Many of you reading this have probably been wondering where the blog posts have been. I’ve been silent for a long time now and so much has been going on worth writing about. The fact is that I transitioned over to be the global cloud architect for VMware starting on January 1 this year. At first I thought this was a good move since cloud hasn’t taken off, it’s immature, and everyone is trying to figure it out and will be waiting for a year before doing anything with it. I thought this is great because I’ll get to stay home with the family some more and finally have time for other things in life. Boy was I wrong!
For the first month on the job I read a lot and talked to a lot of people to figure out what cloud is, how people are defining it, if it’s even important, and who the players are. It took a while to come up to speed but I can now say that I have a PhD in all things cloud. Around Feb 1 I started going out and talking to customers about VMware’s cloud vision, our roadmap, and asking questions about what the customer’s vision of cloud was and what they’d like to do with it. I’ve spoken to just over 200 enterprise customers to date and about 60 different service providers on cloud related topics. Below are my findings in no particular order. I think after reading you’ll see why I’m getting my butt kicked.
1) Cloud means 1,000 different things to 1,000 different people. Even inside of a company cloud means different things to different people. For some it’s just hosting VMs. For others it’s hosted desktops. For others it’s something like VMware Lab Manager. That’s the first thing you need to find out is what are you trying to do with cloud. Once you get a common definition established you can probably service that need with stuff that exists and is known today.
2) Everyone wants cloud today. Actually they want it yesterday. I though my conversations would go something like I show them the vision and they say that’s nice but we’re waiting a while. It’s just the opposite. We share the vision and it aligns with the customer’s vision and direction and they want it NOW. So many meetings end with the CTO asking what he/she needs to buy and essentially handing over a blank check. I haven’t had this much fun since the early days of VMware.
3) No one trusts external clouds and yet everyone wants to use them. There are major trust factors to the external cloud for enterprise customers. They usually center around compliance issues (HIPAA, PCI, FDA, etc) more than straight security concerns. Of course the business need is so large for cloud that people are overlooking these concerns and just doing it anyways. Take a project that I was just involved with where the customer needed to do some processing on large datasets for a couple of months. This would involve the need to turn up 1,800 servers. The customer isn’t going to buy 1,800 servers for a few reasons (no space, acquisition time, and they’ll never need them again). This is just one of the many use cases for cloud.

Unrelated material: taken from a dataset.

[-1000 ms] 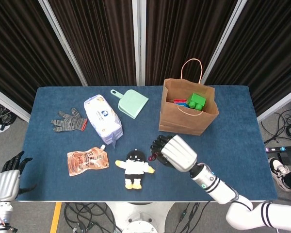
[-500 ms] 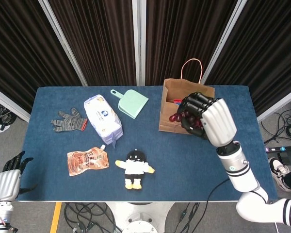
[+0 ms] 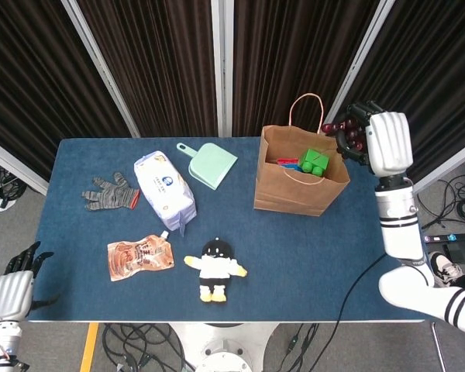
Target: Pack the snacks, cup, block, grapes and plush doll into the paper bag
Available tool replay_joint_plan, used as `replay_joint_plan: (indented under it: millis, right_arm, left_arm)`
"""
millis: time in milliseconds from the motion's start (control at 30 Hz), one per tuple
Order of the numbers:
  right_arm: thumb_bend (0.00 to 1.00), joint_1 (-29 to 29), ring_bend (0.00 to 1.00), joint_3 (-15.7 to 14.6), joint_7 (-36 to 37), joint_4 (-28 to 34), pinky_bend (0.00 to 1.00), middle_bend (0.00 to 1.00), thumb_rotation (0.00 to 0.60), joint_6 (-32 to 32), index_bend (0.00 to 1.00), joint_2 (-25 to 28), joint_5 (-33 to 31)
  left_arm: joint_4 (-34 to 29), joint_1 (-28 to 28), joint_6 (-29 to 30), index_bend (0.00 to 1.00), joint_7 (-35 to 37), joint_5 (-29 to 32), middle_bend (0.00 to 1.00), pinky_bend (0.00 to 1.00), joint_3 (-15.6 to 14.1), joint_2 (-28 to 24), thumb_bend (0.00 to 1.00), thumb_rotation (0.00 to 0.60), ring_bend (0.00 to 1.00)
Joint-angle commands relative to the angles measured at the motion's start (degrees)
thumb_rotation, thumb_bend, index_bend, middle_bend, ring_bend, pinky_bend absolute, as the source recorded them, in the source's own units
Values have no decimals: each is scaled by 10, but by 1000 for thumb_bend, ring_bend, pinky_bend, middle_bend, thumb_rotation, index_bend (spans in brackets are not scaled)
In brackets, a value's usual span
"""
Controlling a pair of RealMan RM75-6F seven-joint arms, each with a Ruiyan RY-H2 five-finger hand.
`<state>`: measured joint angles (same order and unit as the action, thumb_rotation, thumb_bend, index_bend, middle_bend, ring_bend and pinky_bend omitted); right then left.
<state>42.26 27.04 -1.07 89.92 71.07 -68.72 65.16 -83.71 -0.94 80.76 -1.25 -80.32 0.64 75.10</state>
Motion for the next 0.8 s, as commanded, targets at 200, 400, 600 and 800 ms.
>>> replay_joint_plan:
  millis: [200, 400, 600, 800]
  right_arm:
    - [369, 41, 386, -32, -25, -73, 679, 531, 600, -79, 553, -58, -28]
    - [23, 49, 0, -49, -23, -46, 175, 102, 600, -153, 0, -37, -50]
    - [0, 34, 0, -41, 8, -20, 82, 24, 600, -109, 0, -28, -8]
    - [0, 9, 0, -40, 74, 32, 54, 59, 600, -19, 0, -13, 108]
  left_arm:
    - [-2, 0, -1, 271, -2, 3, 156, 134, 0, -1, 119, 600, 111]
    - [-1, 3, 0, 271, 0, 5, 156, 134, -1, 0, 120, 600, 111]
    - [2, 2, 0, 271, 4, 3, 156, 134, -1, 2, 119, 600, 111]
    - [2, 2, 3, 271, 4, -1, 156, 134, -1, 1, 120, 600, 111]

4) Absolutely everyone is ignorant on cloud. Really there are only about 20 people in the world right now that truly “get it”. Well, maybe more than that but not many more. Some people pretend they know which actually works pretty well. Cloud is at a stage right now that you can pretty much make up a story and as long as you talk to it with conviction people will listen and believe you. That’s also the danger right now. There’s a lot of marketing stuff, hypothetical stuff from academia, and all of these “standards” bodies starting up that it makes understanding cloud and cutting through the BS that much more difficult.
All of this leads me to the conclusion. I need to blog more. I need to share all of the details on what’s going on not only at VMware but with customers and service providers and standards and everything in between. I have a new mission in life and that’s to provide an inside look at what’s going on with cloud from the perspective of an engineer that’s helping enterprises and service providers build clouds on a daily basis. I guess I just need to cut out some of the 4 hours of sleep I’ve been getting in order to do all of this.
There’s a fair warning to all of this. Cloud is in flux. Standards don’t really exist. Everyone is labeling everything from toaster ovens to BMWs as “cloud enabled”. The information I share can and will change. Some of it will become obsolete. Some of it may seem very scary like no one has their act together. That’s just the nature of cloud at the moment. Everyone in the industry is stumbling through this together. In the end it’s all going to be worth it. For now though sit back, keep reading the posts, and prepare to get your butt kicked by the cloud.